> **What you should do**
In the records below, find the line with "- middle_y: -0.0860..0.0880" and the line with "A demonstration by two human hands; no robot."; return exactly those lines and every line between them.
::::::::
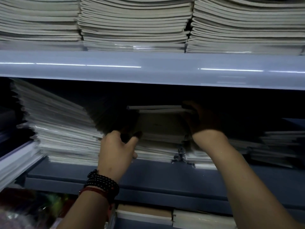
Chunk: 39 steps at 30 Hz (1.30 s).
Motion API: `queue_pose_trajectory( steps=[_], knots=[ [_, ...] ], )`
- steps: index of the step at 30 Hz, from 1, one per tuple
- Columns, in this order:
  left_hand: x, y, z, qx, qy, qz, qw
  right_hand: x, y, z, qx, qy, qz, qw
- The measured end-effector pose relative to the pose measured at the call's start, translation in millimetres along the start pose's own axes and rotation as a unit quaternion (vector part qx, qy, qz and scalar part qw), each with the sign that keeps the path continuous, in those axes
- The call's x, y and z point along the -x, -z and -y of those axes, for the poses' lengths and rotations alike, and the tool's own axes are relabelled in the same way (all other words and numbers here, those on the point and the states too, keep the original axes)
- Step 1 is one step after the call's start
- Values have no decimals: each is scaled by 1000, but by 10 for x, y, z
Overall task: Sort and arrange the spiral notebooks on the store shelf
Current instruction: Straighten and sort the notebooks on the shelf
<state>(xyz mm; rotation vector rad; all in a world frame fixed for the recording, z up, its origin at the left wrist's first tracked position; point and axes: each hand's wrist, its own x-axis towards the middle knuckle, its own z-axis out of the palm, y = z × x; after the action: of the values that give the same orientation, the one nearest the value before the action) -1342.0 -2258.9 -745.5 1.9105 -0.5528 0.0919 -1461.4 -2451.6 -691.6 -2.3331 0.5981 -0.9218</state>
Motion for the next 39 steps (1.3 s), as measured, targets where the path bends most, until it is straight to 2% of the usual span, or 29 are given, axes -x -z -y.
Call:
queue_pose_trajectory(
  steps=[3, 5, 9, 10, 13, 16, 19, 21, 26, 29, 32, 39],
  knots=[
    [-13, -6, -38, 31, 24, -2, 999, -15, -12, -29, -7, 5, 18, 1000],
    [-32, -39, -88, 112, 50, -12, 992, -17, -33, -31, -6, 9, 29, 1000],
    [-59, -143, -252, 352, 120, 26, 928, -8, -98, -56, -6, 10, 40, 999],
    [-91, -182, -243, 360, 132, 32, 923, -1, -111, -68, -2, 11, 40, 999],
    [-150, -221, -266, 297, 168, 19, 940, 31, -137, -106, 26, 23, 35, 999],
    [-127, -192, -359, 325, 178, 30, 928, 74, -130, -128, 46, 34, 22, 998],
    [3, -78, -398, 410, 180, 93, 890, 135, -128, -106, 61, 42, 15, 997],
    [117, 31, -378, 431, 210, 129, 868, 151, -136, -86, 57, 27, 25, 998],
    [330, 447, -239, 352, 286, 258, 853, 230, -138, -8, -23, -11, 62, 998],
    [372, 565, -194, 355, 322, 263, 837, 298, -173, 38, -42, -12, 68, 997],
    [451, 517, -220, 376, 317, 265, 830, 356, -230, 78, -35, -20, 65, 997],
    [572, 939, -209, 350, 276, 356, 821, 317, -220, 31, -22, -56, 19, 998]
  ],
)
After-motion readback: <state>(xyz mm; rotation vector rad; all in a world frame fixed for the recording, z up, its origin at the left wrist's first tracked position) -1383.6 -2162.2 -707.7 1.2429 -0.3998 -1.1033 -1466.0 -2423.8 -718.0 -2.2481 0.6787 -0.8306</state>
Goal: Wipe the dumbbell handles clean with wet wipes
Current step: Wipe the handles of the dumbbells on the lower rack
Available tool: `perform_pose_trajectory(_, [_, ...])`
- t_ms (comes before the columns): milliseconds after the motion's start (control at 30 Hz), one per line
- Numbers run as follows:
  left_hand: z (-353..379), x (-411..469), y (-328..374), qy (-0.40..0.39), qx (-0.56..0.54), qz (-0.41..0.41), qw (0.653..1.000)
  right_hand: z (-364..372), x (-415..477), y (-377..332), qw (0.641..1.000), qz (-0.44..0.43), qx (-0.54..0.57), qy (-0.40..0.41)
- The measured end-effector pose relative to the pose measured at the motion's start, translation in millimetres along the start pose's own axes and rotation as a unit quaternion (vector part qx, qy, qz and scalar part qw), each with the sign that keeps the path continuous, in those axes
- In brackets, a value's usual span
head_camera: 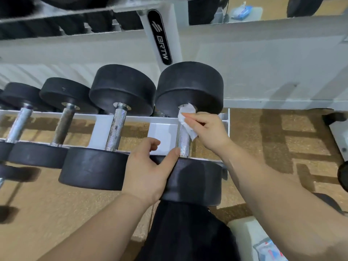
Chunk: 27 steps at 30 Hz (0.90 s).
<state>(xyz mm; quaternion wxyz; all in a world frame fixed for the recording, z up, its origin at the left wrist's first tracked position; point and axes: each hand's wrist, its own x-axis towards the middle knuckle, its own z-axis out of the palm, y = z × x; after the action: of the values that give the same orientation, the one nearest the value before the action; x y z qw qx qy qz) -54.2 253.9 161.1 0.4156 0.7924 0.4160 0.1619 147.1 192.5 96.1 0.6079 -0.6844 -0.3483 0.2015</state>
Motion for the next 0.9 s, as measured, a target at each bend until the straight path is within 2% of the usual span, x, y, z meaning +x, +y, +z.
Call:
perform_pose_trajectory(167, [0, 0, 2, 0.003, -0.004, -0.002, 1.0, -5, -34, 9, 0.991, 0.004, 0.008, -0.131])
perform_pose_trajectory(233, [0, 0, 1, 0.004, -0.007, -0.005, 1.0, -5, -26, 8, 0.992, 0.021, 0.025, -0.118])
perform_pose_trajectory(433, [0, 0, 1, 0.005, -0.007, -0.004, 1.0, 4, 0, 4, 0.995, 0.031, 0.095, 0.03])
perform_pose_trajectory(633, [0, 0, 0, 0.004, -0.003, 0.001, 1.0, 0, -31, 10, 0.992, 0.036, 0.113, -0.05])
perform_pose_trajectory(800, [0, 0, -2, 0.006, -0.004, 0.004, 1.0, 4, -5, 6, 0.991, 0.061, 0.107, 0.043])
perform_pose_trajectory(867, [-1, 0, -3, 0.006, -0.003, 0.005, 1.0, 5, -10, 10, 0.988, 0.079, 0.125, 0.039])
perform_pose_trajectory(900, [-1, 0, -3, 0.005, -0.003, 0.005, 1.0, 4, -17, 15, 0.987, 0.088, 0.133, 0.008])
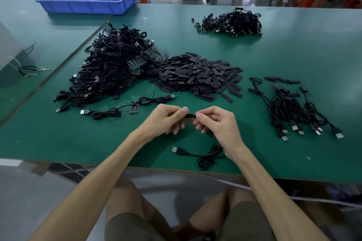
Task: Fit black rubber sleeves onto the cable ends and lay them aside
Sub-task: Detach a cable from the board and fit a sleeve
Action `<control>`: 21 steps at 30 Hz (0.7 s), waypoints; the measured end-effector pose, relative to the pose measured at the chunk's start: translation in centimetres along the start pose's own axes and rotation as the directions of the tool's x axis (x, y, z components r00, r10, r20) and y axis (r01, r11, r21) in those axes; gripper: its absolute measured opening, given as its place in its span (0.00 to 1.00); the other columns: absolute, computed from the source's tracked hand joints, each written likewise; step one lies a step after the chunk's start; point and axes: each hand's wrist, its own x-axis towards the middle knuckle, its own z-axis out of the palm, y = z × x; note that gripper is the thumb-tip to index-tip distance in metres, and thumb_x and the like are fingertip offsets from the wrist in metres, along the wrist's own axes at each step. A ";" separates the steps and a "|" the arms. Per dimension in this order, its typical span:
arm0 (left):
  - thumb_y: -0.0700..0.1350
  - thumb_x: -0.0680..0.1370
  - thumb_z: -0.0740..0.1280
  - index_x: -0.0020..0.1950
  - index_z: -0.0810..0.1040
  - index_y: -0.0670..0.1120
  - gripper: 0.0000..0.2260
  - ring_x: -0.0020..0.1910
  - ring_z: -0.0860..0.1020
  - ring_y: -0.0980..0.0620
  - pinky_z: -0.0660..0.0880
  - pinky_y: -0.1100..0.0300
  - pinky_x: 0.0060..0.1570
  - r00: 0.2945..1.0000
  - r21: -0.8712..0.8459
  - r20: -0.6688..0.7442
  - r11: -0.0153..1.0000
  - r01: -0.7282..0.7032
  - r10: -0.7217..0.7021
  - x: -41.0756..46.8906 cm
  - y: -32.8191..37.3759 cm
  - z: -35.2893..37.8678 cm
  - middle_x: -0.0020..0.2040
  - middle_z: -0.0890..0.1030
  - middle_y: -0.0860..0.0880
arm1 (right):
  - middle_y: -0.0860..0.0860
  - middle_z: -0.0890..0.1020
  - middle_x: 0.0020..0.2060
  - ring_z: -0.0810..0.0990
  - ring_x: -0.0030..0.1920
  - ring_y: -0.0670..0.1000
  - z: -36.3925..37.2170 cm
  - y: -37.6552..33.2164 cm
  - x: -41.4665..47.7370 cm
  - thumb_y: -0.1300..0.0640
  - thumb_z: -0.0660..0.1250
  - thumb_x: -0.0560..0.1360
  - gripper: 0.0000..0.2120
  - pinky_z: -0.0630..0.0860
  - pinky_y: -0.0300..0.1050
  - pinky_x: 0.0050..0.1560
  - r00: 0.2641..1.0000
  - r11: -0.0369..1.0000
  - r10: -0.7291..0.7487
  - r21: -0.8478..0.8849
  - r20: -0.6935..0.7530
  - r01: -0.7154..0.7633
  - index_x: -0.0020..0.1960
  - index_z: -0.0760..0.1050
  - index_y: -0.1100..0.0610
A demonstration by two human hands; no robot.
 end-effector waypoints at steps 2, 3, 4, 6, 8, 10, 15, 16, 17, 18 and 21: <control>0.55 0.84 0.63 0.41 0.85 0.53 0.17 0.23 0.72 0.56 0.66 0.68 0.24 0.999 -0.007 0.021 1.000 0.029 -0.029 0.1 0.1 -0.1 0.30 0.81 0.51 | 0.58 0.87 0.39 0.85 0.36 0.51 0.0 0.0 0.0 0.62 0.73 0.79 0.03 0.80 0.40 0.37 1.000 1.000 0.007 -0.005 -0.001 -0.007 0.49 0.83 0.62; 0.54 0.84 0.64 0.41 0.86 0.52 0.16 0.24 0.72 0.56 0.66 0.68 0.24 0.999 -0.025 0.032 0.999 0.044 -0.044 0.1 0.1 -0.2 0.30 0.80 0.51 | 0.58 0.87 0.39 0.85 0.36 0.51 0.0 0.1 0.0 0.62 0.72 0.79 0.03 0.80 0.40 0.36 1.000 1.000 0.008 -0.007 -0.002 -0.008 0.49 0.83 0.62; 0.53 0.84 0.64 0.40 0.86 0.52 0.16 0.24 0.71 0.56 0.65 0.68 0.24 0.998 -0.041 0.044 0.998 0.056 -0.054 0.1 0.2 -0.3 0.30 0.79 0.51 | 0.58 0.87 0.38 0.85 0.36 0.51 0.0 0.1 0.1 0.63 0.72 0.79 0.03 0.80 0.40 0.36 1.000 1.000 0.009 -0.008 -0.003 -0.009 0.49 0.83 0.63; 0.52 0.84 0.65 0.38 0.86 0.53 0.17 0.23 0.69 0.57 0.64 0.68 0.24 0.994 -0.055 0.073 0.995 0.083 -0.079 0.2 0.4 -0.5 0.28 0.77 0.52 | 0.58 0.87 0.38 0.85 0.36 0.51 0.0 0.1 0.1 0.63 0.73 0.79 0.03 0.80 0.40 0.37 1.000 1.000 0.008 -0.010 -0.002 -0.008 0.48 0.83 0.62; 0.52 0.84 0.65 0.37 0.85 0.53 0.17 0.23 0.68 0.57 0.63 0.68 0.23 0.989 -0.062 0.101 0.991 0.115 -0.108 0.2 0.6 -0.7 0.27 0.76 0.53 | 0.58 0.87 0.38 0.85 0.35 0.51 0.0 0.1 0.1 0.63 0.73 0.79 0.02 0.80 0.40 0.36 1.000 1.000 0.010 -0.002 0.006 -0.010 0.48 0.83 0.63; 0.53 0.84 0.65 0.36 0.84 0.52 0.17 0.23 0.67 0.56 0.62 0.67 0.22 0.983 -0.046 0.141 0.991 0.129 -0.122 0.4 0.8 -0.9 0.27 0.75 0.51 | 0.58 0.87 0.38 0.85 0.35 0.50 0.0 0.1 0.1 0.63 0.73 0.78 0.02 0.80 0.40 0.36 1.000 1.000 0.013 -0.003 0.013 -0.013 0.48 0.83 0.63; 0.55 0.83 0.66 0.38 0.84 0.50 0.16 0.26 0.67 0.53 0.63 0.66 0.23 0.967 -0.040 0.215 0.988 0.150 -0.138 0.5 0.9 -1.5 0.30 0.76 0.48 | 0.58 0.87 0.38 0.85 0.36 0.51 0.0 0.2 0.2 0.63 0.74 0.78 0.02 0.80 0.40 0.37 1.000 1.000 0.010 -0.017 0.015 -0.009 0.48 0.83 0.63; 0.55 0.83 0.67 0.39 0.84 0.50 0.16 0.26 0.67 0.52 0.63 0.66 0.23 0.966 -0.041 0.219 0.988 0.152 -0.140 0.6 0.8 -1.5 0.31 0.77 0.48 | 0.58 0.87 0.38 0.85 0.36 0.51 0.0 0.2 0.2 0.63 0.74 0.78 0.02 0.80 0.40 0.37 1.000 1.000 0.008 -0.021 0.016 -0.008 0.48 0.83 0.63; 0.55 0.82 0.67 0.40 0.84 0.49 0.16 0.27 0.67 0.51 0.63 0.65 0.23 0.965 -0.039 0.220 0.987 0.155 -0.143 0.6 0.7 -1.5 0.31 0.77 0.47 | 0.58 0.87 0.38 0.85 0.36 0.52 0.0 0.2 0.1 0.63 0.74 0.78 0.02 0.80 0.40 0.37 1.000 1.000 0.005 -0.028 0.020 -0.004 0.48 0.83 0.63; 0.55 0.82 0.67 0.41 0.85 0.47 0.16 0.27 0.67 0.51 0.64 0.65 0.23 0.965 -0.033 0.217 0.987 0.157 -0.146 0.7 0.7 -1.4 0.32 0.77 0.46 | 0.58 0.87 0.38 0.85 0.36 0.52 0.0 0.2 0.1 0.63 0.74 0.78 0.02 0.80 0.41 0.37 1.000 0.999 0.001 -0.038 0.026 0.000 0.48 0.83 0.63; 0.56 0.81 0.68 0.44 0.84 0.40 0.19 0.27 0.68 0.51 0.64 0.66 0.24 0.967 -0.016 0.205 0.987 0.160 -0.153 0.8 0.4 -1.3 0.33 0.77 0.43 | 0.57 0.87 0.38 0.85 0.36 0.53 0.1 0.1 0.1 0.63 0.74 0.78 0.02 0.81 0.42 0.37 0.999 0.997 -0.004 -0.072 0.050 0.008 0.48 0.83 0.63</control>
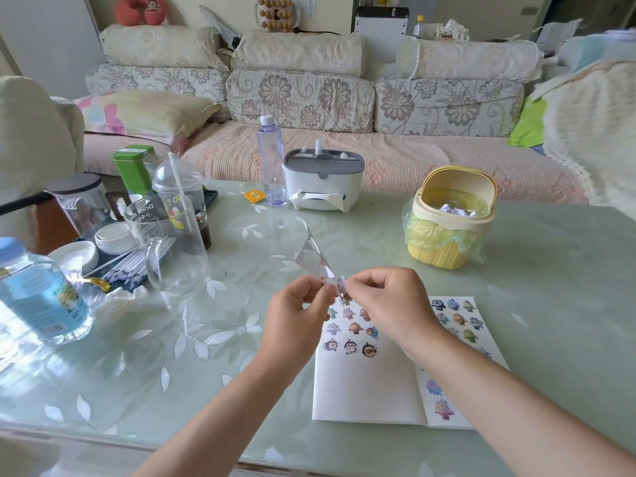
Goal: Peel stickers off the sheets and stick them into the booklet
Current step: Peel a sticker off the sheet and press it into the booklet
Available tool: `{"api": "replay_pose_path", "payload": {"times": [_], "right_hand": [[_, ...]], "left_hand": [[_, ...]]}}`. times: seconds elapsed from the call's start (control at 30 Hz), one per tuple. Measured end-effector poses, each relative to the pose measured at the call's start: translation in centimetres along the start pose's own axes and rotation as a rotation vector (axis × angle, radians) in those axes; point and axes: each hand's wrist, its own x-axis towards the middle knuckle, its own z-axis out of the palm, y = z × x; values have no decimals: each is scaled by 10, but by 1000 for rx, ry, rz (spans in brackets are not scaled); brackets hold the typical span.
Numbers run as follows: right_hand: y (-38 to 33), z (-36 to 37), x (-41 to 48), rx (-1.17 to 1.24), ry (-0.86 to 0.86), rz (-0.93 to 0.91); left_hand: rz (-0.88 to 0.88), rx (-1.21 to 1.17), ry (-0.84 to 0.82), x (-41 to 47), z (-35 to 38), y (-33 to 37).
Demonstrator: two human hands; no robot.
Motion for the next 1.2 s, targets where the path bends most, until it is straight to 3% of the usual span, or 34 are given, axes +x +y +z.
{"api": "replay_pose_path", "payload": {"times": [0.17, 0.33, 0.47, 0.53, 0.63, 0.7, 0.77, 0.83, 0.93, 1.2], "right_hand": [[5, 1, 0, -219, 73, -156], [11, 5, 1, -286, 27, -194], [16, -1, 4, -525, 70, -382], [21, -4, 7, -680, 94, -537], [28, -3, 10, -785, 23, -698], [33, 2, 9, -834, -65, -721], [41, 9, 7, -873, -144, -708], [46, 14, 6, -922, -223, -668], [49, 15, 4, -962, -327, -593], [47, 14, 3, -897, -332, -498]], "left_hand": [[-61, -96, -48, 1, -3, 2], [-123, -99, -83, -1, -6, 4], [-171, -42, 90, 2, -14, 4], [-111, 59, 229, 7, -23, 3], [182, 270, 299, 15, -35, 1], [400, 438, 209, 21, -40, -7], [498, 608, 25, 25, -42, -20], [512, 736, -170, 28, -40, -34], [392, 889, -448, 28, -38, -46], [357, 958, -527, 26, -39, -52]]}}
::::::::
> **Answer area**
  - middle_y: -0.0860..0.0880
arm1 (right):
  - middle_y: -0.0860..0.0860
  - middle_z: -0.0890..0.1020
  - middle_x: 0.0020..0.2060
  - ring_z: -0.0810..0.0990
  - ring_x: -0.0030..0.1920
  - ring_y: -0.0670..0.1000
  - z: -36.3925..37.2170 cm
  - y: -37.6552..33.2164 cm
  - x: -41.4665..47.7370 cm
  - thumb_y: -0.1300..0.0640
  - thumb_z: -0.0660..0.1250
  - thumb_x: -0.0560..0.1360
  - gripper: 0.0000..0.2120
  - pinky_z: -0.0630..0.0860
  - pinky_y: -0.0300..0.1050
  - pinky_x: 0.0050..0.1560
  - r00: 0.2641..1.0000
  - r11: -0.0369..1.0000
  - r10: -0.7291..0.7487
  - r21: -0.8478..0.8849
  - r20: -0.6935..0.7530
  - r01: -0.7154..0.7633
  - index_x: -0.0020..0.1960
  - index_z: -0.0760..0.1050
  - index_y: -0.1100..0.0610
A demonstration by two human hands; no robot.

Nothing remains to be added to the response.